Rio de Janeiro (21.mar.2026) – Em entrevista ao programa “Bola da Vez”, que vai ao ar neste sábado (21), o hoje vice-presidente de futebol do Flamengo, Marcos Braz, revelou que o clube tinha um acordo encaminhado com o português Leonardo Jardim para substituir Jorge Jesus em 2020, mas um corte repentino de orçamento, provocado pela incerteza financeira da pandemia de covid-19, obrigou o Rubro-Negro a recuar.
O corte de orçamento que mudou o plano rubro-negro
Segundo Braz, dez dias após a saída de Jorge Jesus, o Flamengo havia reservado verba suficiente para bancar o salário de seu sucessor. Dois dias antes de embarcar para Portugal, porém, o dirigente foi informado pelo diretor executivo Bruno Spindel — que por sua vez recebera ordens superiores — de que o valor disponível seria reduzido. Diante da nova realidade, o almoço previamente agendado com Jardim em Braga foi cancelado.
O cenário reflete a turbulência daquela fase inicial da pandemia: receitas de bilheteria zeradas, incerteza sobre direitos de transmissão e câmbio volátil fizeram o clube rever seus compromissos financeiros, ainda que o orçamento original tivesse sido projetado para manter Jorge Jesus.
Quem é Leonardo Jardim e por que ele era o alvo ideal?
Formado em Educação Física, o luso-venezuelano Leonardo Jardim, então livre no mercado, trazia no currículo o título francês de 2016/17 com o Monaco, além de passagens por Olympiacos (campeão grego em 2012/13) e Sporting. Seu histórico de potencializar jovens talentos — Mbappé e Bernardo Silva são os exemplos mais lembrados — combinava com o momento rubro-negro, que em 2019 havia revelado nomes como Gerson e Bruno Henrique sob o comando de Jorge Jesus.
O efeito dominó na comissão técnica pós-JJ
Com Jardim descartado, o Flamengo optou por Domenèc Torrent, auxiliar histórico de Pep Guardiola. Ao longo de 2020, o time conviveu com instabilidade: Torrent foi demitido após 26 jogos (56% de aproveitamento), Rogério Ceni assumiu e conduziu a equipe ao bicampeonato brasileiro, mas sem repetir o desempenho de 2019 (79% de aproveitamento de Jorge Jesus contra 65% de Ceni em 2020-21).
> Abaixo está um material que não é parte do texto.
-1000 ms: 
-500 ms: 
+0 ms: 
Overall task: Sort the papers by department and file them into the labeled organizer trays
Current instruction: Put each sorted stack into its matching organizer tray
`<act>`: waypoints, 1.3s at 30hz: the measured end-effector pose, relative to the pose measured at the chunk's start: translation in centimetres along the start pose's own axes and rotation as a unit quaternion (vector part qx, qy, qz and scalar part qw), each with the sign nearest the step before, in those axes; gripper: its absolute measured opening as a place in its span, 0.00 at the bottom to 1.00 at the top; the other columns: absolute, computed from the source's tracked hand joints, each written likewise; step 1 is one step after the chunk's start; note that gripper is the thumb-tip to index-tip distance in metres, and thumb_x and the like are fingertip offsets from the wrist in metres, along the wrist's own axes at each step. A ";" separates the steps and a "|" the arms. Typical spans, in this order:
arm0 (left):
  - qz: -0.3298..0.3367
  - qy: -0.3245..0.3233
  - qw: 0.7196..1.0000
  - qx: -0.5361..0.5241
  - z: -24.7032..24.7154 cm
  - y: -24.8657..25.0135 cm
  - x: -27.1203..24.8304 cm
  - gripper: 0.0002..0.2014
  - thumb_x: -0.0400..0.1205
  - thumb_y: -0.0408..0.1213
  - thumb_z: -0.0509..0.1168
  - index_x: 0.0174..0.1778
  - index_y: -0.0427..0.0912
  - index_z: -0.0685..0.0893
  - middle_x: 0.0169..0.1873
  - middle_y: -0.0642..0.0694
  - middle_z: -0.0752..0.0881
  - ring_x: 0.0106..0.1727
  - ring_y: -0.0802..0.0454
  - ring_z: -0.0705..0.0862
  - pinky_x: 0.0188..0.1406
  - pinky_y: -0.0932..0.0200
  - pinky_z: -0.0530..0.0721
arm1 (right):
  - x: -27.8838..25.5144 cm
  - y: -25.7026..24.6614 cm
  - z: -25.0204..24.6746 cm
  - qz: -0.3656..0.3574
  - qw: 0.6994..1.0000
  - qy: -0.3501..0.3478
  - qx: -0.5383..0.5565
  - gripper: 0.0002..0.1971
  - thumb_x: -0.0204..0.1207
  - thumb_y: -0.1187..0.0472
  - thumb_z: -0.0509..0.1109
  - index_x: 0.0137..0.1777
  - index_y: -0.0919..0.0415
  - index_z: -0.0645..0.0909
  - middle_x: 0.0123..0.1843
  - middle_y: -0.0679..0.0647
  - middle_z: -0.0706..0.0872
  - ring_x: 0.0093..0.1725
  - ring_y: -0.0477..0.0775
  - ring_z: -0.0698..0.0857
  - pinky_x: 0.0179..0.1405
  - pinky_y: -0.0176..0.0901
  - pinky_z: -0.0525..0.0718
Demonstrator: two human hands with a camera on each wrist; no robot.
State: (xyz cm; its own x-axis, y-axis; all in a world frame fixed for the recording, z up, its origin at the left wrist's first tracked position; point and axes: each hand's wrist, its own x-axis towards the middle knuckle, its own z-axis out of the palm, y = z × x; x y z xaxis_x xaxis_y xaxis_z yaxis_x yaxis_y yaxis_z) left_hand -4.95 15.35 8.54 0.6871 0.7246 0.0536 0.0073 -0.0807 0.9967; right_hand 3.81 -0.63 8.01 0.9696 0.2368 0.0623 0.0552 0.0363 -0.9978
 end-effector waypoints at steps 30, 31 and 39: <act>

Raio-X financeiro e esportivo 2019-2020
Receita estimada em 2019: R$ 950 mi
Receita estimada em 2020: R$ 720 mi (-24%)
Folha salarial de JJ: cerca de R$ 16 mi/ano
Proposta a Jardim: valor similar ao de JJ, segundo Braz
Gols sofridos em 2019 (Série A): 44
Gols sofridos em 2020 (Série A): 48
Aproveitamento geral 2019: 79%
Aproveitamento geral 2020: 63%
Impacto atual: Jardim no comando e agenda apertada
Seis anos depois, Leonardo Jardim finalmente dirige o Flamengo e encara sequência de três partidas em 13 dias: Remo (C), Corinthians (F) e Red Bull Bragantino (F). O passado quase cruzado entre dirigente e treinador ajuda a elucidar a rápida adaptação observada desde janeiro: elenco já familiarizado com métodos de pressão alta e construção curta, características marcantes de Jardim.
Imagem: Internet
Próximos jogos
19/03 – Remo, Maracanã, 20h (Brasileirão)
22/03 – Corinthians, Neo Química Arena, 20h30 (Brasileirão)
01/04 – RB Bragantino, Nabi Abi Chedid, 17h (Brasileirão)
Conclusão prospectiva
A revelação de Marcos Braz esclarece um dos pontos mais debatidos pelos torcedores desde 2020 e mostra como as finanças impactam decisões técnicas. Agora com Jardim oficialmente à frente, o Flamengo reencontra um plano abortado pela pandemia. O desempenho nas próximas rodadas indicará se o investimento tardio na filosofia do português renderá a regularidade necessária para brigar por título nacional e, sobretudo, pela sonhada Libertadores de 2026.